Eric de Chassey historien de l'art, commissaire associé de l'exposition «La force de l'art».

La France est un pays étonnant. Sitôt connu le projet d'une exposition consacrée à l'actualité de la création artistique en France (1), celui-ci s'est trouvé pris sous les feux nourris de la critique, d'autant plus négative qu'elle sait peu ce qui y sera montré et qu'elle n'a pas été associée aux décisions.

Dernier épisode : trois artistes proclament par voie de presse leur refus de participer à ce qu'ils identifient comme «Expo Villepin». Si le premier à avoir pris l'initiative, Gérard Fromanger, présente des arguments politiques qui ont la dignité de la cohérence, les suivants ­ Alain Kirili et Ariane Lopez-Huici ­ se font de la publicité à bon compte : habitués des commandes et des invitations publiques, aperçus depuis des années aux côtés de ministres et Premiers ministres de tous bords, ils n'avaient été retenus cette fois-ci par aucun des commissaires de l'exposition!

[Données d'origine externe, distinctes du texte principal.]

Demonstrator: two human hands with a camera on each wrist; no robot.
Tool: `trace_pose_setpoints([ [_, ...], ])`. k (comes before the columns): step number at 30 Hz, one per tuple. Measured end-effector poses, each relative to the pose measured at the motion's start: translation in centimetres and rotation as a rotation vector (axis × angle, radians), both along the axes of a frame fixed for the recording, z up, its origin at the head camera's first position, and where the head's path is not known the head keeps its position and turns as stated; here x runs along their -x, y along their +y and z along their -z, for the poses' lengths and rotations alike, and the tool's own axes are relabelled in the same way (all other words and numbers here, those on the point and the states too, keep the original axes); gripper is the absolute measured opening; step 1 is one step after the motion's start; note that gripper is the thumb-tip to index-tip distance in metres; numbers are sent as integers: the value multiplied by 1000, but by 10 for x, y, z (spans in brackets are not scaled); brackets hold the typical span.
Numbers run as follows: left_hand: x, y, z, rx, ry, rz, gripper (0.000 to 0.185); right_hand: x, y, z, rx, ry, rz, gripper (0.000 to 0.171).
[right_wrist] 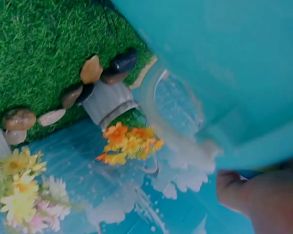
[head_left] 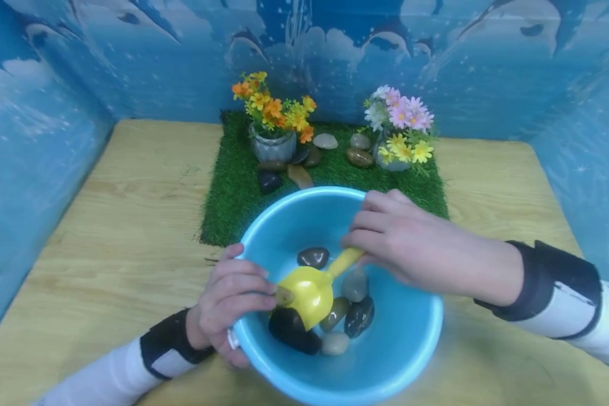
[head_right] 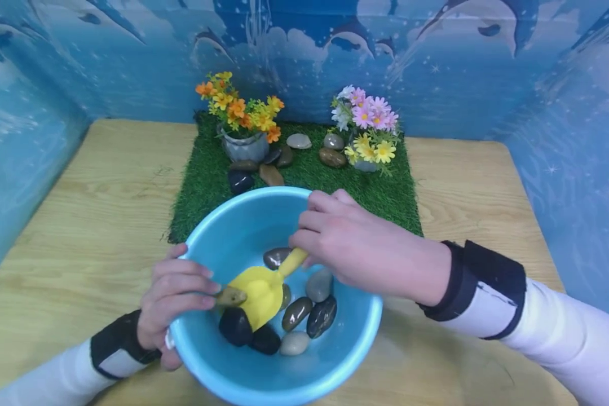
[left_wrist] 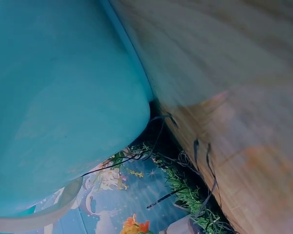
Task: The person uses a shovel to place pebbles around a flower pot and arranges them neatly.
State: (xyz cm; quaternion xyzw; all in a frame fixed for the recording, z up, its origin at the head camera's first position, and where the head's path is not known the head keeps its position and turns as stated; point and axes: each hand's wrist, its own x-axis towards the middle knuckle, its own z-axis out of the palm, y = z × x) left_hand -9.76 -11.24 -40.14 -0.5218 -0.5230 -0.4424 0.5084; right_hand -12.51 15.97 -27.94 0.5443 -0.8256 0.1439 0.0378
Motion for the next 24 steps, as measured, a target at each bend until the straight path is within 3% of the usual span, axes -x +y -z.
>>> trace_pose_setpoints([
  [4, -1, -6, 12, 31, -19, -9, 62, 7, 9, -2, 69, -14, 13, 32],
  [9, 0, -6, 15, 27, -19, -20, 65, 13, 25, -8, 43, -16, 5, 32],
  [12, 0, -4, 14, 17, -12, -24, 65, 13, 36, -14, 54, 16, -13, 27],
  [16, 0, -5, 14, 28, -12, -26, 64, 17, 52, -25, 87, 48, -15, 41],
  [18, 0, -5, 12, 34, -12, -25, 63, 19, 61, -30, 92, 49, -1, 40],
  [21, 0, -4, 6, 38, -12, -26, 62, 24, 75, -34, 80, 59, 52, 32],
  [24, -2, -1, -4, 40, -20, -31, 60, 30, 85, -35, 59, 97, 140, 35],
])
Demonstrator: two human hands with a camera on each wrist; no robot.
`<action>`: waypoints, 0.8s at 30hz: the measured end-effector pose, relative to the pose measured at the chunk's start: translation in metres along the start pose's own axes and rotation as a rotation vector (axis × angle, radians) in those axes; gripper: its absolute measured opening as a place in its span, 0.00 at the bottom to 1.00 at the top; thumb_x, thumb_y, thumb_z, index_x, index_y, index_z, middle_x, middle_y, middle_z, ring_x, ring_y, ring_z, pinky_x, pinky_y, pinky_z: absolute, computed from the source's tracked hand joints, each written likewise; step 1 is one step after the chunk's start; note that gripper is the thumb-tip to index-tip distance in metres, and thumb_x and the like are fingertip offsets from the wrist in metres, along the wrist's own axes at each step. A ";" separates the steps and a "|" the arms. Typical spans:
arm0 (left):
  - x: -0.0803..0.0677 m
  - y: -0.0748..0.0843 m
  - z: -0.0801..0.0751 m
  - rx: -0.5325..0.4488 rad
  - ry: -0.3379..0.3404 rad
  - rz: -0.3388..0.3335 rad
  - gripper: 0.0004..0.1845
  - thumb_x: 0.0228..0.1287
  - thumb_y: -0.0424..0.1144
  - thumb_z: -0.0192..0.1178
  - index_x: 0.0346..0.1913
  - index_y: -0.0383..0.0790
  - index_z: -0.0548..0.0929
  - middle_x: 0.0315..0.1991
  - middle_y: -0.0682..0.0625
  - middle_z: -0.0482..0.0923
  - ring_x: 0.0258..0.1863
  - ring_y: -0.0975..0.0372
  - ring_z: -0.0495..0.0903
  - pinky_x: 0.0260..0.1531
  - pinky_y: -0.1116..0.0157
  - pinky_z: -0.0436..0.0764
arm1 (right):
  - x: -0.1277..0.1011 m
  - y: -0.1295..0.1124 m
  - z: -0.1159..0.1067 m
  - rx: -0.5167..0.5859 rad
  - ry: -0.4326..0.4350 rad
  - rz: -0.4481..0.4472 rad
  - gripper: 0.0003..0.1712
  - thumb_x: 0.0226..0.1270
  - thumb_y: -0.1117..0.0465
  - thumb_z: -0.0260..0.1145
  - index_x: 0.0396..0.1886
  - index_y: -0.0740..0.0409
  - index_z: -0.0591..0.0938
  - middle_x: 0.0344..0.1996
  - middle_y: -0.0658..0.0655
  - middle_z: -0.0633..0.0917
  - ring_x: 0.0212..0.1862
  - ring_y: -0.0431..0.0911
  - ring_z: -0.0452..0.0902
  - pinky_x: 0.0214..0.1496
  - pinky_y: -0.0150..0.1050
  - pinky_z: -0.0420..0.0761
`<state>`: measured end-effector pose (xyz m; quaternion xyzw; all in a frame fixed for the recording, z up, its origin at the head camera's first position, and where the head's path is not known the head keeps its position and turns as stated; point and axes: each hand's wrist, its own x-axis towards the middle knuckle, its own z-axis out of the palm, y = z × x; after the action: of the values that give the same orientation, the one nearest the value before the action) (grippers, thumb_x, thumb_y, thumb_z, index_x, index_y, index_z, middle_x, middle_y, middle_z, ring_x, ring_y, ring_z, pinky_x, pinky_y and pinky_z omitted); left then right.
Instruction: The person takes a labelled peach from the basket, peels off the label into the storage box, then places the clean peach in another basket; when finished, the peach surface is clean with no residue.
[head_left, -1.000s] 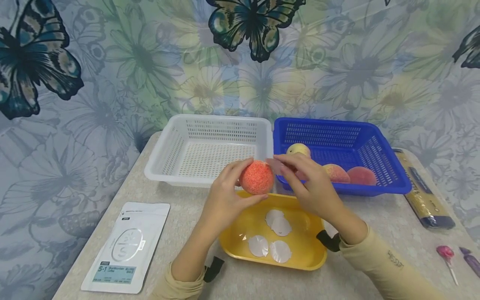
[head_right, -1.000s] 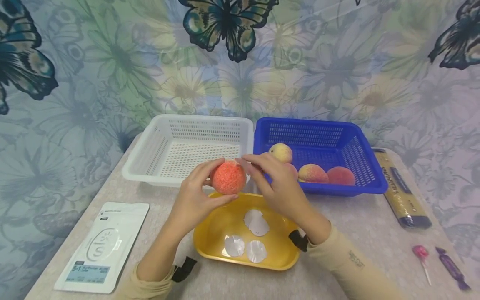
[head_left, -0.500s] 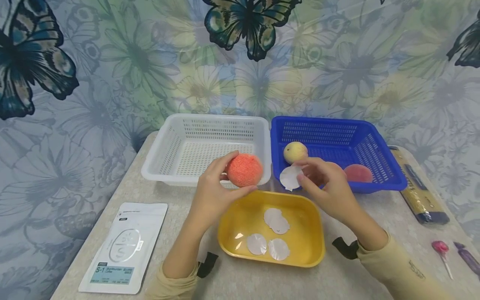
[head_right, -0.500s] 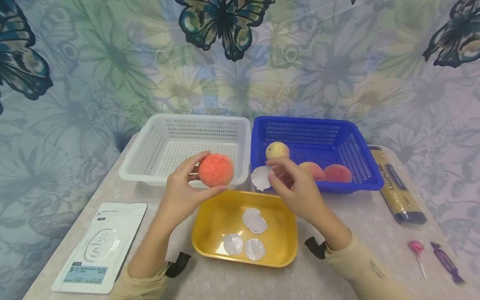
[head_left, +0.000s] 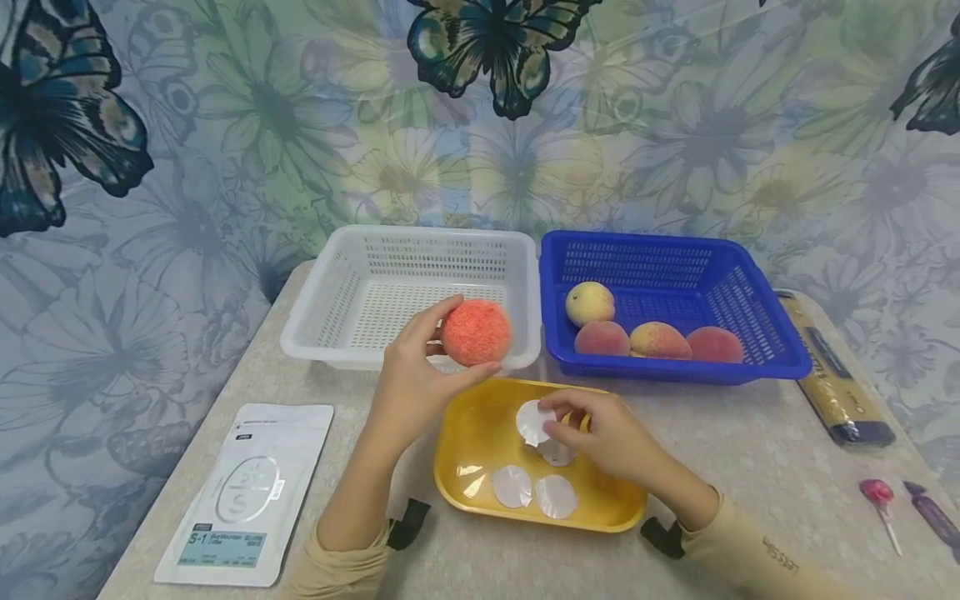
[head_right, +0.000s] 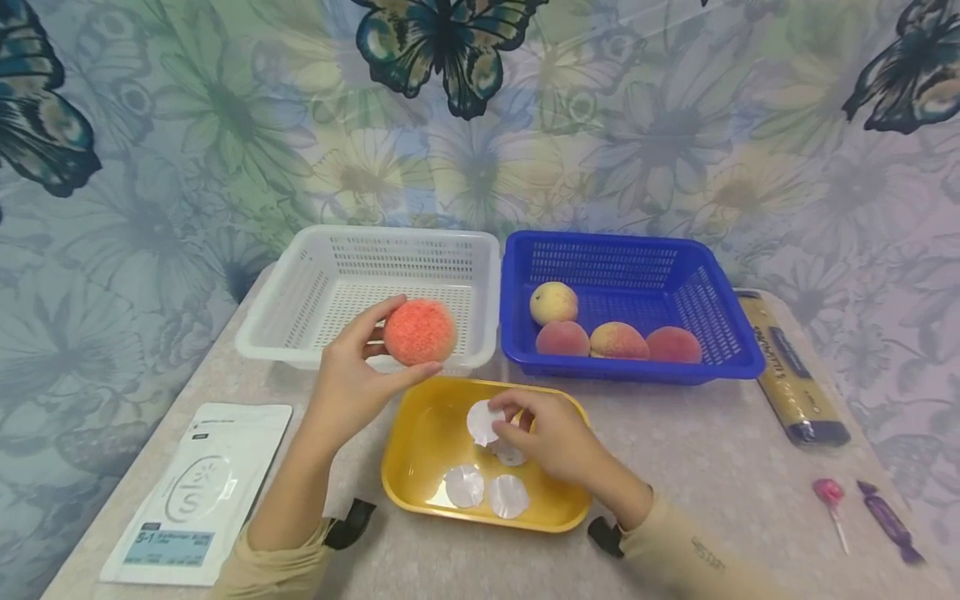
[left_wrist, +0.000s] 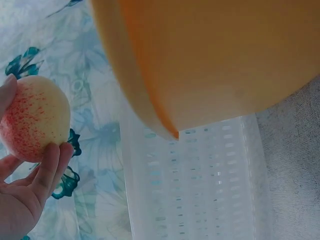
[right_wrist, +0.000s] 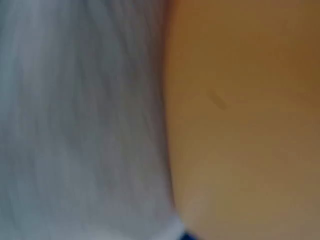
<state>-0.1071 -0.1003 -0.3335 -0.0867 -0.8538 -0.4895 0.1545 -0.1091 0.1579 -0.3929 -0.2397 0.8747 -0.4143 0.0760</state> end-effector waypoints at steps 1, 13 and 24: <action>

On reproche à cette exposition d'être organisée par quinze commissaires au lieu d'un seul. C'est pourtant une expérience originale, dans la mesure où il n'a pas été demandé de mettre en commun des listes d'artistes pour arriver au plus petit dénominateur commun (comme cela avait été le cas pour l'«Expo Pompidou» de 1972, dont il est évidemment tentant de rapprocher celle-ci). Dans cette exposition d'expositions, chaque commissaire invité fait une proposition autonome, et la lecture des oeuvres en sera forcément enrichie (notamment lorsque les mêmes artistes seront présents dans des contextes différents), sans tomber dans une présentation monolithique et officielle.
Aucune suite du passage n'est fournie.